Enabling ACL or RBAC enrichment on an indexer works automatically only in two situations:

  • The very first full indexer run / data crawl: all permission metadata that exists at that moment for each document is captured.

  • Brand-new documents added after ACL/RBAC support is enabled: their ACL/RBAC information is ingested along with their content.

Any permission change made after a document has already been indexed (for example, adding a user to an ACL or changing a role assignment) will not appear in the search index unless you explicitly point the indexer to crawl the document permission metadata again.

Choose one of the following mechanisms, depending on how many items changed:

Scope of your change Best trigger What gets refreshed on the next run
A single blob or just a handful Update the blob’s Last-Modified timestamp in storage (touch the file) Document content and ACL/RBAC metadata
Dozens to thousands of blobs Call /resetdocs (preview) and list the affected document keys.
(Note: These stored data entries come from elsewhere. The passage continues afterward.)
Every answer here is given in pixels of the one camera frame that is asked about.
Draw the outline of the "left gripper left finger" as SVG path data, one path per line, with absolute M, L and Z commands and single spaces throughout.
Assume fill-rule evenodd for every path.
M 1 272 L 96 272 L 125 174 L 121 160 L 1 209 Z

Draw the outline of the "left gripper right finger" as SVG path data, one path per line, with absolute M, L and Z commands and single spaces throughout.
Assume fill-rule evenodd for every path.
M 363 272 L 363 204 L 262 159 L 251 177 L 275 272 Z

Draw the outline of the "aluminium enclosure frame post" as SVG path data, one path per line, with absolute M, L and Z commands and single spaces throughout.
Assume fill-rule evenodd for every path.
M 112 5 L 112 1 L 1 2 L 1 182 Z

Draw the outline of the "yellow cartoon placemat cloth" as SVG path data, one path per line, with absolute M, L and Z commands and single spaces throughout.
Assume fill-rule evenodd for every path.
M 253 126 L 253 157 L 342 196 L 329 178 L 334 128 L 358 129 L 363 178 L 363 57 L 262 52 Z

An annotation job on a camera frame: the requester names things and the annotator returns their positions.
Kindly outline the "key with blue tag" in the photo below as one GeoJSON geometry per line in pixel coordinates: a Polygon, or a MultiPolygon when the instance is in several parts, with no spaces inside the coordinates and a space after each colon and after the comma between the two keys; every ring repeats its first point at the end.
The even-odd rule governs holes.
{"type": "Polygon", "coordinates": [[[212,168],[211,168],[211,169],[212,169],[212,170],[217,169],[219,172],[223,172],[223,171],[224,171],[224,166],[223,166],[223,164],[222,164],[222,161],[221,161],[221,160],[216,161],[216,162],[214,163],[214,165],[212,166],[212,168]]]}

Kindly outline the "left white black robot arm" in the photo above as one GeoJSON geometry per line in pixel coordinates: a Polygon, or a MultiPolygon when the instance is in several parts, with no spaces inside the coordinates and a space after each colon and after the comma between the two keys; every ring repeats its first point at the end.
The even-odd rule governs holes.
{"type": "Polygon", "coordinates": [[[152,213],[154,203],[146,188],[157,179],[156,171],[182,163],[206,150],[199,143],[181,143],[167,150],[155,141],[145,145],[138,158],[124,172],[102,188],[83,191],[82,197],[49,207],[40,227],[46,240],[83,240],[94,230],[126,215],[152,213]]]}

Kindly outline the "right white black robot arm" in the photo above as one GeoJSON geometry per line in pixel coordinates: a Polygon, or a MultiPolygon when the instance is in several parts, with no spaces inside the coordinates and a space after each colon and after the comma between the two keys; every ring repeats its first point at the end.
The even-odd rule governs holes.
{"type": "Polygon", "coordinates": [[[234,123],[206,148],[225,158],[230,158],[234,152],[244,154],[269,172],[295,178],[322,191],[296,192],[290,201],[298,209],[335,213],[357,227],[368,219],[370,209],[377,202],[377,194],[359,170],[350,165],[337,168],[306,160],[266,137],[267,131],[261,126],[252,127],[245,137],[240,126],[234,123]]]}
Document content and ACL/RBAC metadata
Entire data source Call /resync (preview) with the permissions option. Only ACL/RBAC metadata (content is left untouched)

Resetdocs (preview) API example:

POST https://{service}.search.windows.net/indexers/{indexer}/resetdocs?api-version=2025-05-01-preview 
{ 
  "documentKeys": [ 
    "1001", 
    "4452" 
  ]
}

Resync (preview) API example:

POST https://{service}.search.windows.net/indexers/{indexer}/resync?api-version=2025-05-01-preview 
{ 
  "options": [ 
    "permissions" 
  ] 
} 

Important

If you change permissions on already-indexed documents and do not trigger one of the mechanisms above, the search index will keep serving stale ACL/RBAC data. New documents continue to be indexed automatically; no manual trigger is needed for them.

Deletion tracking

To effectively manage blob deletion, ensure that you have enabled deletion tracking before your indexer runs for the first time. This feature allows the system to detect deleted blobs from your source and have them deleted from the index.